How to Buy CAD / CAM Dentistry

Dr. Larry Emmott discusses chairside CAD / CAM. He delves into the benefits and things to look out for when considering this large investment.


Hi, Dr. Larry Emmott here.  I want to talk to you this morning about CAD/CAM dentistry.  CAD/CAM have you heard that phrase?  Of course, you have.  What it stands for is computer aided design, computer aided manufacturing.  What it means is making a crown or what we used to think of as a laboratory procedure in the office while you wait, but there’s a whole lot more to that because the first step of a CAD/CAM procedure is a digital impression, a digital impression, and when you understand that, that should be a big ah-ha because that literally changes everything we do.

Think about this, what’s the difference between an old-fashioned film photograph--you remember cameras with film back from the last century, you know, BC, before computer?  What’s the difference between one of those film cameras and a digital camera?  Well, of course, it’s obvious; with a digital camera you get the image instantaneously.  There’s no sending it to the laboratory.  If you make a mistake, out of focus, bad lighting, you know immediately.  With an impression what happens?  You don’t know if you got a good one.  You have to send it to the laboratory.  You got a tear or a bubble, you don’t know now, you find out later.  It’s that digital impression which is the big ah-ha that makes it such a big deal.

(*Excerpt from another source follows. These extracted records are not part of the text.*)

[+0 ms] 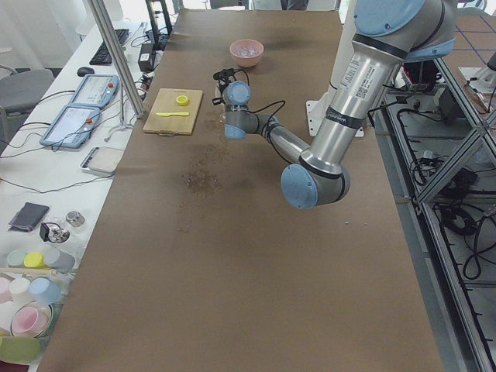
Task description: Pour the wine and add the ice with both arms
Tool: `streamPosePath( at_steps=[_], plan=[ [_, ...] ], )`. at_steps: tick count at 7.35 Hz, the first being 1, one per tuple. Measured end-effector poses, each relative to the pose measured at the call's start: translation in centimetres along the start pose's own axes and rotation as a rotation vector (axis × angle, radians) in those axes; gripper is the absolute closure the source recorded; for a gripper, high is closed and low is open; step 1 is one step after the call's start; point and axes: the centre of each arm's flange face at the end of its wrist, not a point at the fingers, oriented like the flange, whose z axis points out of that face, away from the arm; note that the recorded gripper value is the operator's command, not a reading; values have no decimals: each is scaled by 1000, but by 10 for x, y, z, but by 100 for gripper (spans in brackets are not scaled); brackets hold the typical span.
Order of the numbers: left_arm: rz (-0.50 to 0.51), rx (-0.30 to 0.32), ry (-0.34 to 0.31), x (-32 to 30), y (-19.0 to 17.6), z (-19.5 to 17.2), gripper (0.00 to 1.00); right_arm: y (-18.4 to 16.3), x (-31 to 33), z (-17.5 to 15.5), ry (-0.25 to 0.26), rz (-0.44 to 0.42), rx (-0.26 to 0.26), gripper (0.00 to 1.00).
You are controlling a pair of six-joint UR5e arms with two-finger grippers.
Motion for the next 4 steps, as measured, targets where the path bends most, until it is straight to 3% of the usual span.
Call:
streamPosePath(
  at_steps=[4],
  plan=[
    [14, -140, -22, 23, -33, 9, 100, 0, 0, 0, 0, -1, 0, 0]
  ],
)
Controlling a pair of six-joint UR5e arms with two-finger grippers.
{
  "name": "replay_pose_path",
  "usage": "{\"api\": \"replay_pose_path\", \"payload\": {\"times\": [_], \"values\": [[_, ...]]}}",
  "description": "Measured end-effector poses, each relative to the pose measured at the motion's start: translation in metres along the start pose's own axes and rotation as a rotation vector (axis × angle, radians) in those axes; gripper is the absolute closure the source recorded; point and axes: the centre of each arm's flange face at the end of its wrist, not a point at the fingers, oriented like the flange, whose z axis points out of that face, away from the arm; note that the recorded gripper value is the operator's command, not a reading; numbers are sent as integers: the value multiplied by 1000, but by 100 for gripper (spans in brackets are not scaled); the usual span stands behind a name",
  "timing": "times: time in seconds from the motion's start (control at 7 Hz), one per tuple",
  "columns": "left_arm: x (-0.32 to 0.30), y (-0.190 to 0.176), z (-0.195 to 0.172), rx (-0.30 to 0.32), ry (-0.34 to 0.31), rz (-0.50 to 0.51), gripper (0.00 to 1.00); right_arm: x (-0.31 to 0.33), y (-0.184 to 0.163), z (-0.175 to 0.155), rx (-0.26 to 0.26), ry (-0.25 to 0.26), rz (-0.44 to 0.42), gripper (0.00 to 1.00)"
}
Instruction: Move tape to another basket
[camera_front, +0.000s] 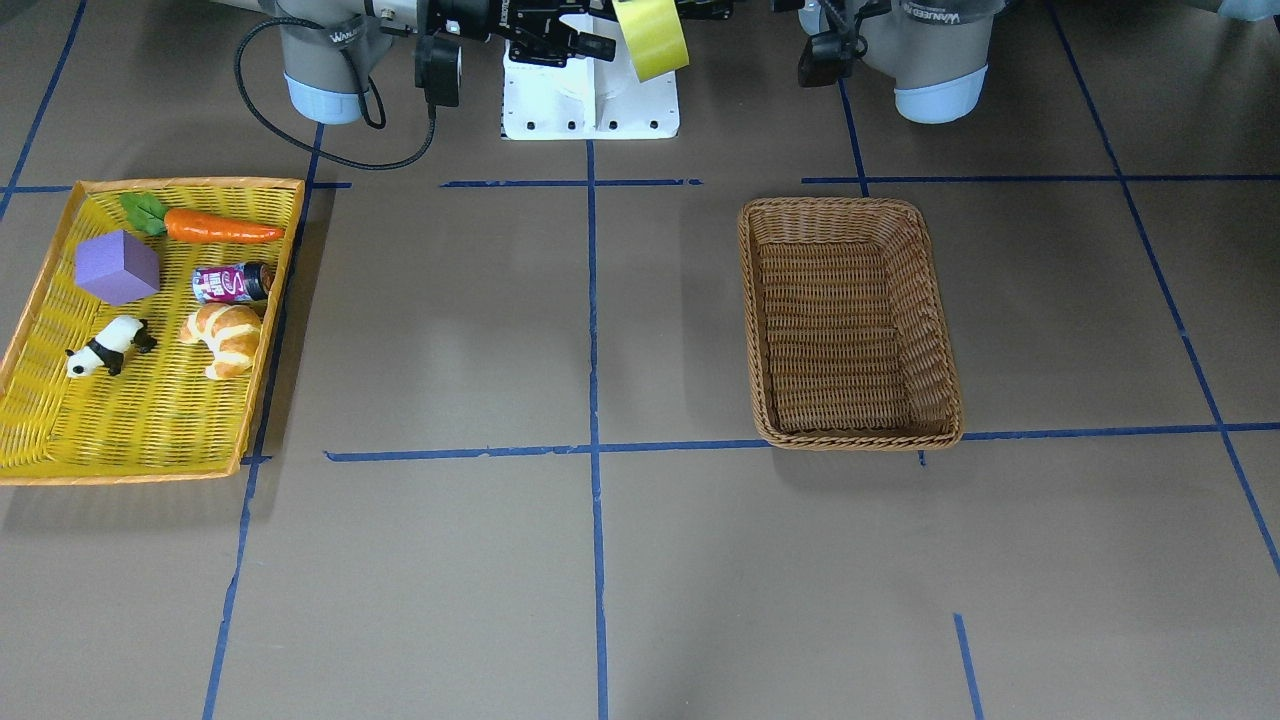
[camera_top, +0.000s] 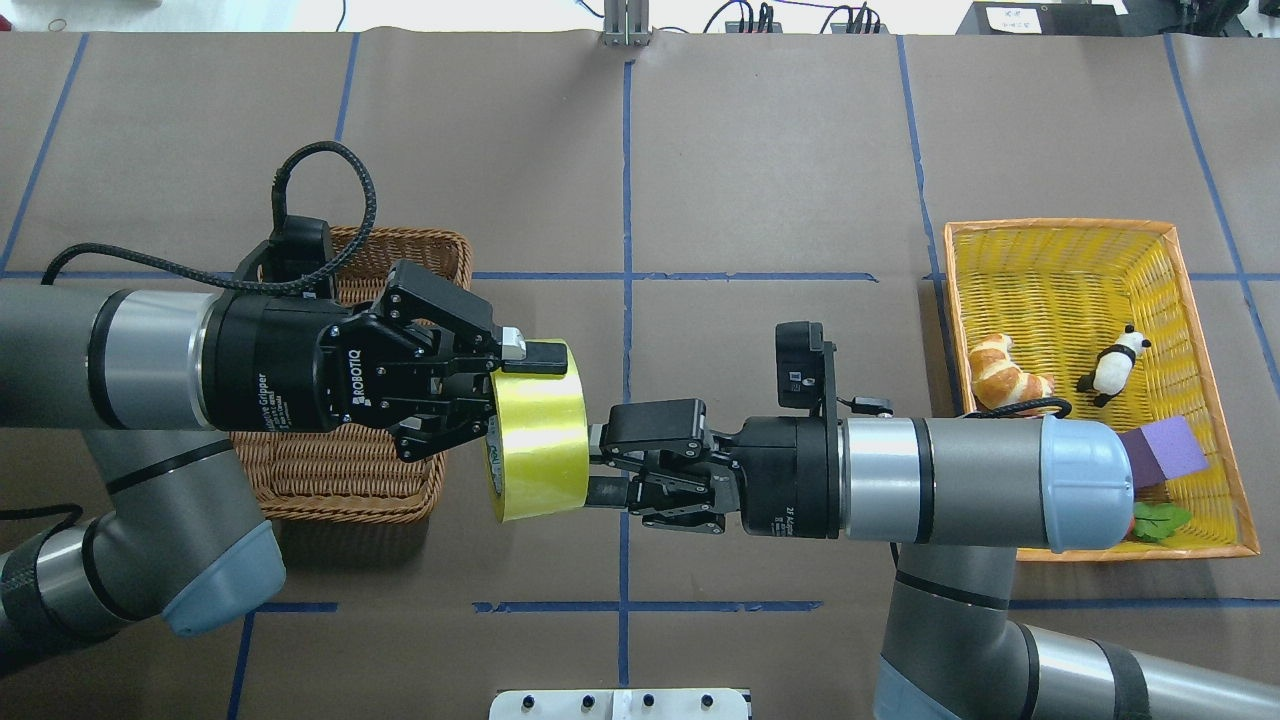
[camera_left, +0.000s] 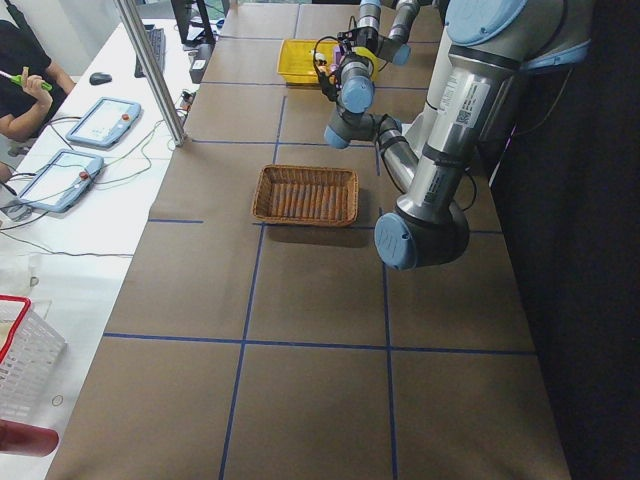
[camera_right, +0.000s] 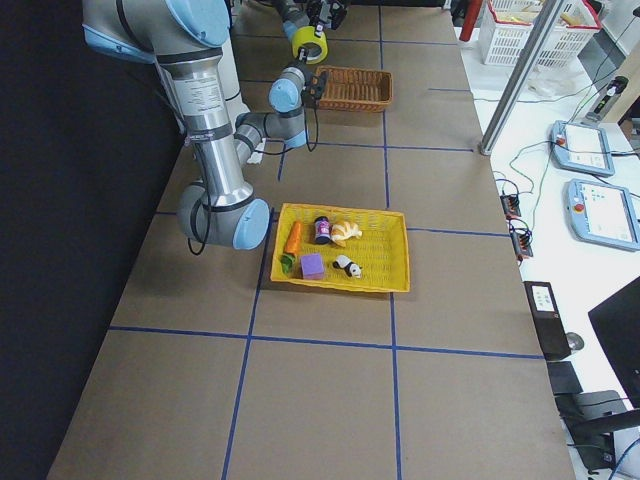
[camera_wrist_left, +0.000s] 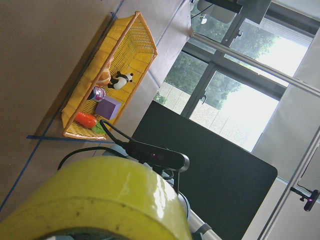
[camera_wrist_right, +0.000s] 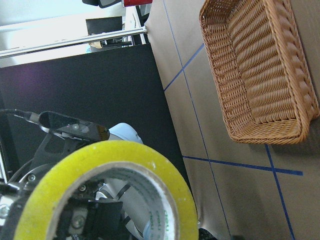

Okay, so we got a digital impression.  Now what?  Well, really there’s two things that happen.  You can either take my digital impression and just like an old-fashioned goo impression, I can send it to a laboratory, or I could take my digital impression and send it to a milling machine in my office.  So, I can make a crown right now, while the patient waits.  Now, with the CAD/CAM, with a milling unit, you make it in your office, there’s so many great things about that, no temporary.  Now, I don’t know about you, but every now and then, I’d make a temporary, it’d come off.  I know it’s never happened to you, but it happened to me.  No second appointment.  That’s huge.  The patient doesn’t have to come back to the--back for another visit, take more time off work, get another babysitter, and you don’t have to pay the overhead for a second visit, but there are some things you can’t do with the milling machine.  You can’t do a bridge.  You really can’t.  Even if you had a whole bunch of multiple units in the back, it gets complicated.  You really don’t want to be doing critically significant veneers and stuff with the CAD/CAM machine.  So, now what do you do?  You send them to a laboratory.  But, with the digital impression you can do both.  I can take the ones that [unintelligible] and wait--while you wait and do them in my office, or I can send them to the laboratory for the bridges and the cosmetically critical restorations.  Digital impressions are the key.  CAD/CAM is just one step of that.

So, when you’re looking at these devices here’s what I want you to think about, how good is the impression?  How easy is it to take?  Am I limited with this impression?  Can I only do it in the laboratory, or can I only do it with a milling machine?  Because, ideally, you want to be able to do both, because that is where we’re going.  I mean, that’s what the future is.  The future’s digital.  The future’s coming and it will be amazing.